▶ What needs to be done
In the records below, find the line holding "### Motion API" and the line holding "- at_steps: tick". Set down both, with every line between them, exactly.

::: Source material :::

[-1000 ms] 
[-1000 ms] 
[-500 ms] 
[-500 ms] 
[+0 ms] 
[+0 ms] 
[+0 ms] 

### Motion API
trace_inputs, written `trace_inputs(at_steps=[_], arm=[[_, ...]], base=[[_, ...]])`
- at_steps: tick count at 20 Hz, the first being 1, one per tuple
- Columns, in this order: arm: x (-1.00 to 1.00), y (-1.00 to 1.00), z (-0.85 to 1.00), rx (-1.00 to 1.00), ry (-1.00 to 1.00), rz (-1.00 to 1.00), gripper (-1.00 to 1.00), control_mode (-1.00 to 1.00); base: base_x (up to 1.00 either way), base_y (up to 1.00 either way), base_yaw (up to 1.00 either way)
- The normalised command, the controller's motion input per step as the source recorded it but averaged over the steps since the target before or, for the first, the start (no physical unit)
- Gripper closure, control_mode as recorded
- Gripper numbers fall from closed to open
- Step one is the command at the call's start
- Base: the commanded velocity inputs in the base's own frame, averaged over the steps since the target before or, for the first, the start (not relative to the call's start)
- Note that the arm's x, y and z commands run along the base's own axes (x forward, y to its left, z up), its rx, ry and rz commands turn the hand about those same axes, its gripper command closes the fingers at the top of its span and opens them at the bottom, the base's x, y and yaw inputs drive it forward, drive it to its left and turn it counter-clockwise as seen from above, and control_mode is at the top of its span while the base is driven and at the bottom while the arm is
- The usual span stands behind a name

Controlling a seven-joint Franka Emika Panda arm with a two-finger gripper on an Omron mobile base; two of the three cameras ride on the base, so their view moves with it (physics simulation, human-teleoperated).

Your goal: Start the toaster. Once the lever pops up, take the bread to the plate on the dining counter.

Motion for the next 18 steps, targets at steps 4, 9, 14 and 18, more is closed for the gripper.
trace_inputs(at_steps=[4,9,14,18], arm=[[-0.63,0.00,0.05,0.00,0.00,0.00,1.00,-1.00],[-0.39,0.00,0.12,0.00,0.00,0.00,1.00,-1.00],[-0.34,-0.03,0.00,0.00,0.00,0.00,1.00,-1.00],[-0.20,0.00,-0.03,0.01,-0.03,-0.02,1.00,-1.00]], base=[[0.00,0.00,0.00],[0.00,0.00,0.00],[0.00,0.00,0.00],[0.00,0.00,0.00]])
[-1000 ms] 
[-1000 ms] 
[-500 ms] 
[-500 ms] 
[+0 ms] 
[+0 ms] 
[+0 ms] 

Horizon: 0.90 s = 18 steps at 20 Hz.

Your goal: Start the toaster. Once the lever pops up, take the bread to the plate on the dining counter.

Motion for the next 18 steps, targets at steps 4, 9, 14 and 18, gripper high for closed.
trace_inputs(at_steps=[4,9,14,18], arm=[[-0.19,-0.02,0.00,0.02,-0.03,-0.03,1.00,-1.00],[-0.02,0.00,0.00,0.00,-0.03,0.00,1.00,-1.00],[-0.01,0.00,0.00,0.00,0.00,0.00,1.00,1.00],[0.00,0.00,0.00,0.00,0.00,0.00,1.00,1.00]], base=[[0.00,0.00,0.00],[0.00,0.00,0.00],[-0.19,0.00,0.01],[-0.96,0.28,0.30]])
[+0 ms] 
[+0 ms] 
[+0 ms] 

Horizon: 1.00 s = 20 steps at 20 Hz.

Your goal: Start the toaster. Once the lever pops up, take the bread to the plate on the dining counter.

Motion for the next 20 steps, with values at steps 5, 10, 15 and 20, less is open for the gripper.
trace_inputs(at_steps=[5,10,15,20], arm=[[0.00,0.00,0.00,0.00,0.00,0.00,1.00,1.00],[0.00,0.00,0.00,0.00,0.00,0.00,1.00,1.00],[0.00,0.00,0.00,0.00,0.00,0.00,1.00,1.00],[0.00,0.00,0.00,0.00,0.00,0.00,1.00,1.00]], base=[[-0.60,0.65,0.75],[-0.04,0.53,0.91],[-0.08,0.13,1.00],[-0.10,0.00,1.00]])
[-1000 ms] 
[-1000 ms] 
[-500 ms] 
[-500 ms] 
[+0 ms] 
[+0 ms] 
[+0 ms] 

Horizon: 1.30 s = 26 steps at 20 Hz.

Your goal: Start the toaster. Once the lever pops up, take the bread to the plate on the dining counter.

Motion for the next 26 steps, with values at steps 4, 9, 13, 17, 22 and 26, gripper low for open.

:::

▶ Your solution
### Motion API
trace_inputs, written `trace_inputs(at_steps=[_], arm=[[_, ...]], base=[[_, ...]])`
- at_steps: tick count at 20 Hz, the first being 1, one per tuple

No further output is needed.